• [Work task]: Find the lines below in which the string "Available" occurs. Copy each one.
Top of Input data
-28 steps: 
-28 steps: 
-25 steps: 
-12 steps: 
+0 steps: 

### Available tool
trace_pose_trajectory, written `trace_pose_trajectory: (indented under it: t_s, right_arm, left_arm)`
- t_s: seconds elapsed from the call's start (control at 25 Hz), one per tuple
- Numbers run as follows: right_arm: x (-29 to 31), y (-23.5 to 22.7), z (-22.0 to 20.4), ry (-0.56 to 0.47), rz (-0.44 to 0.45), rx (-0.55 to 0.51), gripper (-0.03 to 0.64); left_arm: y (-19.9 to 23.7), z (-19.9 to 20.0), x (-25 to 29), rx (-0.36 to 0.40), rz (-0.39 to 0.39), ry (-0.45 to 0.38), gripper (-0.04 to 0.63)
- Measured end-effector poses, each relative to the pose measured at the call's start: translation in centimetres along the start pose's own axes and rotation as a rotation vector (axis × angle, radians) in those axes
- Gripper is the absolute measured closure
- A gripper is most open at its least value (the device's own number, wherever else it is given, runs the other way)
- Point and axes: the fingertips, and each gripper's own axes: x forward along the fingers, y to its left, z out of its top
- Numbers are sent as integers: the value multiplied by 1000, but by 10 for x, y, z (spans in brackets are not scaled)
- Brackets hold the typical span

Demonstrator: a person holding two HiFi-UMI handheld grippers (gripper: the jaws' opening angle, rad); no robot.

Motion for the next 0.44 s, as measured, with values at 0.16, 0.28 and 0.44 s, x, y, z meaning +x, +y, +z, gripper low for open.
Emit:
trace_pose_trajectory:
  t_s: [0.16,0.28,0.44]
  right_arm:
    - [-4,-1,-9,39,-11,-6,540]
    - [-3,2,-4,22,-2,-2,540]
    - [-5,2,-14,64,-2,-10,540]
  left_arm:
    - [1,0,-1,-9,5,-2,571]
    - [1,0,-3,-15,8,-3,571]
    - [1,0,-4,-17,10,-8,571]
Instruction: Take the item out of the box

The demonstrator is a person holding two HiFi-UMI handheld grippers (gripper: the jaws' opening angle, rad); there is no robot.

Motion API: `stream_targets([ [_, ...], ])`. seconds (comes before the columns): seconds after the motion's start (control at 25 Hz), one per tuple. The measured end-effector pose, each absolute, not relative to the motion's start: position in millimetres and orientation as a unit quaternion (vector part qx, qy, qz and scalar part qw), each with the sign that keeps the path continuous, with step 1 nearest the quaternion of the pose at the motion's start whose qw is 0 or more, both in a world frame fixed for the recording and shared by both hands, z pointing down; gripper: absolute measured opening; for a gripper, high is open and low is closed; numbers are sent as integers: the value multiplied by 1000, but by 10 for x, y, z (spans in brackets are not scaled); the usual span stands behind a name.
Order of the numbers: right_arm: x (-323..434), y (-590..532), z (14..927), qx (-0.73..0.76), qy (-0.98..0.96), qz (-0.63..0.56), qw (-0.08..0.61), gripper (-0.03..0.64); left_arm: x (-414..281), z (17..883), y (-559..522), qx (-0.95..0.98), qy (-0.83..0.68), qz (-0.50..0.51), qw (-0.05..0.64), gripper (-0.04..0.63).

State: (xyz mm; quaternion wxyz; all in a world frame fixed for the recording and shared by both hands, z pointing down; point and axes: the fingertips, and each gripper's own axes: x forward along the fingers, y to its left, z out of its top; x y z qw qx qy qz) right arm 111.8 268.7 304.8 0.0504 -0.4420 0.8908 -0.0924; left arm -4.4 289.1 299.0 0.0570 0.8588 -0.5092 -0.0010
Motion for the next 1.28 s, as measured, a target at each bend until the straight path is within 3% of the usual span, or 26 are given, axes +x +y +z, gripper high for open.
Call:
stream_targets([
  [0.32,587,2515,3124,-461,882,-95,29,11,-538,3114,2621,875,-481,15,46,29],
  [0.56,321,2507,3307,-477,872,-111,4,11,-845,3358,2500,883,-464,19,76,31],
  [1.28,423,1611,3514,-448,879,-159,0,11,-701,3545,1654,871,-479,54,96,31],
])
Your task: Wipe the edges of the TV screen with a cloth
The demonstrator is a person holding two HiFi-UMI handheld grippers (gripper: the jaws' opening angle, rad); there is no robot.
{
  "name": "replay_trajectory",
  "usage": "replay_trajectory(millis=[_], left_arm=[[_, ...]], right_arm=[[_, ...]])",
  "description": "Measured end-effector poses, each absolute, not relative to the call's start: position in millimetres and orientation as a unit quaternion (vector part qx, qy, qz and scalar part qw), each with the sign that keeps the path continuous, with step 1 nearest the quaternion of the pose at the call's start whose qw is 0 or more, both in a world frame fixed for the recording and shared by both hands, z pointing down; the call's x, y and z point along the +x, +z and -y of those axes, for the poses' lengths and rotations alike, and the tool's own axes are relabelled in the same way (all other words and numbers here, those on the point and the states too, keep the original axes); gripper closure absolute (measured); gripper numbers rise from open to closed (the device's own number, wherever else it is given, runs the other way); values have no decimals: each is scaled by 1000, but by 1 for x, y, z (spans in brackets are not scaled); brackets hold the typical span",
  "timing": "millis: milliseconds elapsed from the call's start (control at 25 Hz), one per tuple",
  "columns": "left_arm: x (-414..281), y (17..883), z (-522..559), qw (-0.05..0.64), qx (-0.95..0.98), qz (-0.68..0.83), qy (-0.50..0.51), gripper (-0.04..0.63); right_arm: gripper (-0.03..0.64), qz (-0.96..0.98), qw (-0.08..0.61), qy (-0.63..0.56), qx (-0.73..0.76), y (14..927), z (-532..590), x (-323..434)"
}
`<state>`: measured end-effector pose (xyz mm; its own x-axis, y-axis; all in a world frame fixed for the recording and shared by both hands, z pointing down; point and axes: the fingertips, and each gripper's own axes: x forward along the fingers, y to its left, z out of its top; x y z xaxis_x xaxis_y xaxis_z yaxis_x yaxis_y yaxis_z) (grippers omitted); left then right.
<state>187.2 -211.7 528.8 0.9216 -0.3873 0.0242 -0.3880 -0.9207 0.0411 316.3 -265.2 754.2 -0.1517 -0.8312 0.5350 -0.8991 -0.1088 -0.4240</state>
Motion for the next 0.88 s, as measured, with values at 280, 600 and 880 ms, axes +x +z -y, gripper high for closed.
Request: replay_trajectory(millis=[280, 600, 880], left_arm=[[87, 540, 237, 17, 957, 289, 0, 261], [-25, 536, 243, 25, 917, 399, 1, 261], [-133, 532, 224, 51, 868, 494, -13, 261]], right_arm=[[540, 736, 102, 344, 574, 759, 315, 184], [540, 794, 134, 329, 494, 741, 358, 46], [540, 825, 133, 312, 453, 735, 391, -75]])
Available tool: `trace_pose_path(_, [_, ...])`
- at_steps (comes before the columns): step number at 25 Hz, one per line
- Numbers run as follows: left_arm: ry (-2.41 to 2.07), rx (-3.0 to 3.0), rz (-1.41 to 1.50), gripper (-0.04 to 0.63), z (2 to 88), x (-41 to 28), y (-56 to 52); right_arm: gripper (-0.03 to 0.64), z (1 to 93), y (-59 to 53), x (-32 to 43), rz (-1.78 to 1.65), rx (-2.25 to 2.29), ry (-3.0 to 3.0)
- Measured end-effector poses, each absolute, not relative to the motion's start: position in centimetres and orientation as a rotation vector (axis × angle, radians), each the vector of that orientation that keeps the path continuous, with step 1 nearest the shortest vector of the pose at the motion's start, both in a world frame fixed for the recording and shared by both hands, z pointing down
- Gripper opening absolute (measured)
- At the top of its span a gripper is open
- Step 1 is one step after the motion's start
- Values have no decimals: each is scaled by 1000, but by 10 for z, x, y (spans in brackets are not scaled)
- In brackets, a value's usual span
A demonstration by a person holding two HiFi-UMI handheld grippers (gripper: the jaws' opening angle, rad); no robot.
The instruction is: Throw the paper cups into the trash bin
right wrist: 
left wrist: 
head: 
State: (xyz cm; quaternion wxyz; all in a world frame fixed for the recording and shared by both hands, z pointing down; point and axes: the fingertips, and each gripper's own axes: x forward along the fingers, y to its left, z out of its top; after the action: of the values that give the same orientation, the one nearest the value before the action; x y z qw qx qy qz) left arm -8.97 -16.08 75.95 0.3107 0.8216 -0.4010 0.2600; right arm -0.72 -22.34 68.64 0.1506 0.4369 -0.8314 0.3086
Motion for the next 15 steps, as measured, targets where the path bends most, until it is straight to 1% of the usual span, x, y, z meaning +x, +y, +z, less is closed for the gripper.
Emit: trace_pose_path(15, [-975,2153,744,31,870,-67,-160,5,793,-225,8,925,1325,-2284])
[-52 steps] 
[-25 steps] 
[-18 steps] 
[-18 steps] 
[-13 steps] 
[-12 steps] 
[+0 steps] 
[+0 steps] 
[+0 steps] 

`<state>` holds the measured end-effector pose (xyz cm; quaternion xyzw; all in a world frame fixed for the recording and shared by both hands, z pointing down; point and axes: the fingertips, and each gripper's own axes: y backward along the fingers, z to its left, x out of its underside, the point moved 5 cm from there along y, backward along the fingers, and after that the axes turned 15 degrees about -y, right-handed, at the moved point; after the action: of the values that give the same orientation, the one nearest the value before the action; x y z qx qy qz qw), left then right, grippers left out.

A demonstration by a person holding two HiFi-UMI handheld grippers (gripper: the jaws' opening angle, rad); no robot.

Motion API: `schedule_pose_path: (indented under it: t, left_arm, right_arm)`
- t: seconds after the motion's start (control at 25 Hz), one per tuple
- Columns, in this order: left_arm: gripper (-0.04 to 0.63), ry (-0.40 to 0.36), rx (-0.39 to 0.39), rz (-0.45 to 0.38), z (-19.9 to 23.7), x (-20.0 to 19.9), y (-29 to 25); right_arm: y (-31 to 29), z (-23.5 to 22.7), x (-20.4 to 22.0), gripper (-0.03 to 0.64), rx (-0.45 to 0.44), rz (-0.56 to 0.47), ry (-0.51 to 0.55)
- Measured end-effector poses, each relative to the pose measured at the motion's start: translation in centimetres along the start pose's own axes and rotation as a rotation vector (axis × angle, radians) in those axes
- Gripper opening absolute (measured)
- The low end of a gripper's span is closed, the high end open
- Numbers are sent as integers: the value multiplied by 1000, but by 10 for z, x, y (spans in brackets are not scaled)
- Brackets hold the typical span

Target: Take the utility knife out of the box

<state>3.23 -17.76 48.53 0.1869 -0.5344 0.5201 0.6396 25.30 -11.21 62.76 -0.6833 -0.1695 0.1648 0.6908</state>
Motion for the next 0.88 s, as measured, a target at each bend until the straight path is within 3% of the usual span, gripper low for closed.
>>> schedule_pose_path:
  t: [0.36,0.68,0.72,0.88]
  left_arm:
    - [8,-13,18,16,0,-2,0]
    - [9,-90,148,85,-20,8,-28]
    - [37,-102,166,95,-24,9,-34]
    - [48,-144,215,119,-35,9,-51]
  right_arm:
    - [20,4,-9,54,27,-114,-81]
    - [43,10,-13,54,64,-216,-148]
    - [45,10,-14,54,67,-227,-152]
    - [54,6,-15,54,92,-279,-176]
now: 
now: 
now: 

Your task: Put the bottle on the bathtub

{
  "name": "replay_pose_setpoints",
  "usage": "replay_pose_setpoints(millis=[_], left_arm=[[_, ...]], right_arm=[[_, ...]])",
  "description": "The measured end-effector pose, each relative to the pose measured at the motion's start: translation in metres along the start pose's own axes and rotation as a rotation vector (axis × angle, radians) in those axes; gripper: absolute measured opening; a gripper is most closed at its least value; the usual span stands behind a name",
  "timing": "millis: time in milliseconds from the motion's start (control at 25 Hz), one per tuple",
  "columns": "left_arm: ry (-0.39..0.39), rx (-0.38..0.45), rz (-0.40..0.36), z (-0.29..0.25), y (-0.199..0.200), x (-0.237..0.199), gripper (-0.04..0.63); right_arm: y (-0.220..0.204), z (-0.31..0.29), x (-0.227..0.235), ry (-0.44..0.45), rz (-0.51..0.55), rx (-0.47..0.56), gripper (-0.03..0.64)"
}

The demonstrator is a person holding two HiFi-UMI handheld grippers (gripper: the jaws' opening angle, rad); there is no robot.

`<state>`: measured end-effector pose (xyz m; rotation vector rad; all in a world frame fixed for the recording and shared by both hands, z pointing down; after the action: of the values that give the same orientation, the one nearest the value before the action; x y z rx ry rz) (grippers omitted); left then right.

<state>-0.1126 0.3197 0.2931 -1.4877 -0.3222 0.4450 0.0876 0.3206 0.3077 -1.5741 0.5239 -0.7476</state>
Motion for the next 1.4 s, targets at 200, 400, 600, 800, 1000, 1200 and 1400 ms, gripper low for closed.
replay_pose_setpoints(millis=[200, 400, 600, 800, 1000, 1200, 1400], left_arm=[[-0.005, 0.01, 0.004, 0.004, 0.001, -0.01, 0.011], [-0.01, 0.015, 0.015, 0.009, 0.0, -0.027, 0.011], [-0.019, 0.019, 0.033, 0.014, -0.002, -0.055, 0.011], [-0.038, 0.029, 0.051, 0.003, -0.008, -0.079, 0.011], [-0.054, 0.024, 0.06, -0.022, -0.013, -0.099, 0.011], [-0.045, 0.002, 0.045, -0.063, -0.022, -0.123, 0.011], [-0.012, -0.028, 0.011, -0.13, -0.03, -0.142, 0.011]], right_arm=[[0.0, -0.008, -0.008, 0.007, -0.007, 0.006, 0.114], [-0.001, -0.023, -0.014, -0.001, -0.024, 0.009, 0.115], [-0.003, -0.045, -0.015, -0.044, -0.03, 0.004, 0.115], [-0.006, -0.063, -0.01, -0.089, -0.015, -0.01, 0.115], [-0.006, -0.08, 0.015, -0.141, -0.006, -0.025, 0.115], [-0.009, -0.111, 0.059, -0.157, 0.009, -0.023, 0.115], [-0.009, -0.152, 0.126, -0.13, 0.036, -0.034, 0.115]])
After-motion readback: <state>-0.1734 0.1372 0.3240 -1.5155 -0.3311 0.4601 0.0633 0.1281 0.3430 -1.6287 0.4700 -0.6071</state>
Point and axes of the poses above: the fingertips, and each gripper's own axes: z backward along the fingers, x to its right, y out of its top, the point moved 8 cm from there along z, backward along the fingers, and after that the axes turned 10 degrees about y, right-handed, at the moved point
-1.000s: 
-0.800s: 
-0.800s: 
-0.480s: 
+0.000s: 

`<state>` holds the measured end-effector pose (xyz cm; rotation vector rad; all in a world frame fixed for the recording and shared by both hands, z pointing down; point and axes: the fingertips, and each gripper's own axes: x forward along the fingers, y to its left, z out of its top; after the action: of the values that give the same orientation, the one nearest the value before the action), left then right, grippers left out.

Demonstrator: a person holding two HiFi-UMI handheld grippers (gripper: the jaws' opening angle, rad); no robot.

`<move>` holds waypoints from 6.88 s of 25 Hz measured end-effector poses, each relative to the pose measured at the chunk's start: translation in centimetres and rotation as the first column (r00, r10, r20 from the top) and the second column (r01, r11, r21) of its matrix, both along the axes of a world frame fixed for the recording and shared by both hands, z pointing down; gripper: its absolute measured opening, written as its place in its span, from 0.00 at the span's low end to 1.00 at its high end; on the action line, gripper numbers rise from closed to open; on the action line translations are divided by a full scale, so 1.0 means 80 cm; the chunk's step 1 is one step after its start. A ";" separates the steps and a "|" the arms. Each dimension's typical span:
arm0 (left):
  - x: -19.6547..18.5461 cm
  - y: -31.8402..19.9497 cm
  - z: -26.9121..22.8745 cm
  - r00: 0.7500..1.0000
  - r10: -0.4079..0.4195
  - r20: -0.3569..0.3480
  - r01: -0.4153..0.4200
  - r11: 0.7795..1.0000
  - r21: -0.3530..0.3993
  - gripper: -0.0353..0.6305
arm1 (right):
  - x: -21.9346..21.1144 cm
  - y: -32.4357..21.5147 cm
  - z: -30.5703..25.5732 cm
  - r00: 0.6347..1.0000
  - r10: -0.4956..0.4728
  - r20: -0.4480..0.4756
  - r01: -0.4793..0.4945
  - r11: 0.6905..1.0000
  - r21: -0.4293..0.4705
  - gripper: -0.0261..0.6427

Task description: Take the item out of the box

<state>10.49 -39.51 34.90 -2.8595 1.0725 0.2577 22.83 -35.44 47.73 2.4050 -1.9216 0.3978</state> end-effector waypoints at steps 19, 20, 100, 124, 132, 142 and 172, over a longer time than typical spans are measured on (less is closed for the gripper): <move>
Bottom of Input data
• [Answer box]:
### Available tool
Available tool: `trace_pose_path(_, [_, ...])`

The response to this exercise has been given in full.